Of conspiracies, revolutions and coincidences.

I want to talk about some of the things I used to believe in when my universe was smaller. Some of my family had always been in the habit of visiting a new age shop on the westside. They sell statues, crystals, rocks, medalians, buttons, herbal tea, window stickers, prisms, and lots of books and magazines. One such book, "Behold, A Pale Horse," was lent to me by a cousin. She still displays it proudly, alongside a giant yellow book called "The Matrix." It was supposedly written by a former navy man, William Cooper, who emplored in the introduction, "I have no reason to lie to you," or some such. It was my first exposure to the most dark and rococo or conspiracy theories. The moon landing is a hoax, the government is holding aliens, the Trilateral Commission and the Illuminati are running the world, and the government plans to ignite Jupiter into a second sun. Last I'd heard, the author was involved in a shoot-out with police on lawn.

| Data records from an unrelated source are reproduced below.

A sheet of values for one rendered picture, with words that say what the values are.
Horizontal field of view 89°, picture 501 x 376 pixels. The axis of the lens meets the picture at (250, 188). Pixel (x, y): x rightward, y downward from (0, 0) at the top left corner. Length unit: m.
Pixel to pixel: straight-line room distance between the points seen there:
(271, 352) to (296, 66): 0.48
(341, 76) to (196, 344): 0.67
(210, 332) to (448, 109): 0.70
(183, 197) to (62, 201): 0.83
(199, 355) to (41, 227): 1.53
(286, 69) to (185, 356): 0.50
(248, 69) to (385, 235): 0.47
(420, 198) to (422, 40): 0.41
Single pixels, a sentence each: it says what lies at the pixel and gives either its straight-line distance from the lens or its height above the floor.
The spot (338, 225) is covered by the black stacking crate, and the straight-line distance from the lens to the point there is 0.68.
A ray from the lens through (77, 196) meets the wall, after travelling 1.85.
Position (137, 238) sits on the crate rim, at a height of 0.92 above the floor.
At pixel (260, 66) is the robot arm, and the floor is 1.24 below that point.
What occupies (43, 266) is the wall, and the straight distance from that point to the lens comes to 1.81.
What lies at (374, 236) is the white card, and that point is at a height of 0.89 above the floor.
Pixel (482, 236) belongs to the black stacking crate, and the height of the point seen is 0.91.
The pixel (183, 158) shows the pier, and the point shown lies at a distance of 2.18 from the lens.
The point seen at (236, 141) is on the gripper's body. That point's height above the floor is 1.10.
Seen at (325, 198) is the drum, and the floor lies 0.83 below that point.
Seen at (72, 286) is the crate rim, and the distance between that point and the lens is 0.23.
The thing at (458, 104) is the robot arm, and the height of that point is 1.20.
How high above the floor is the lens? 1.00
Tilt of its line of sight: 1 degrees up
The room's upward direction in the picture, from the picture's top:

I continued to read loads of books about Nostradamus, including the rather bizarre accounts of Dolores Cannon and the inerpretation of John Hogue. Nietzsche was probably the only habit that's stayed with me. During this time, there was the first attack on the World Trade Center, the capture of Ted Kaczinsky, the Oklahoma City bombing, and the rise of the Moral Majority. Though I had never received a formal religious indoctrination, I was able to terrorize myself with paranoid fantasies of elaborate conspiracies and doomsday prophecies. Those were all dark and forboding teen years, and as I began to find new interests and aspirations, the tyrannical sabre-rattling of these imaginary foes seemed to fade into the distance.

Though I had dabbled in the idea occasionally, an authentic belief in a deity was never something I could achieve. It's only been a few years since I've formally taken the mantle of "atheist," and engaged in long philosophical discussions about "gods" and the human experience. Even then, though, there was a discomfort that could neither be resolved nor fully realized. I understand this now to be my own pretensions toward a greater "meaning." Toward that end, I had read books like "The Holographic Universe," and experimented with "mind machines," astral projection, skrying, ESP, etc., in an attempt to commune with a broader consciousness. Aside from some interesting results in my astral projection experiments, there were few interesting products for my efforts.

Throughout my life, I never had much use for religious people. Clerics, in particular, seemed like useless, superfluous attention whores with nothing of value to say. I could never stand the way Catholic priests bandy about their gold cups and wafers, or how they expect everyone to be blown back by the windy platitudes. I've always thought new age people were air-heads. Experiences have confirmed their disconnect with, and stubborn disregard for, reality and all its inconveniences. They believe what they want to, how they want to, in whatever bastardized combination suits their ad hoc philosophies. What's been very interesting to me is having to confront the problems of my own ill-defined philosophical outlook. I've managed to hold on to ideas of a universal continuum of consciousness; bastardized lay quantum physics, applied haphazardly to an oversimplified model of the universe. What's been hard is experiencing ideas I once sort of believed in for a long time, articulated in their badly reasoned way, and desperately defended, and realizing it doesn't hold up to scrutiny.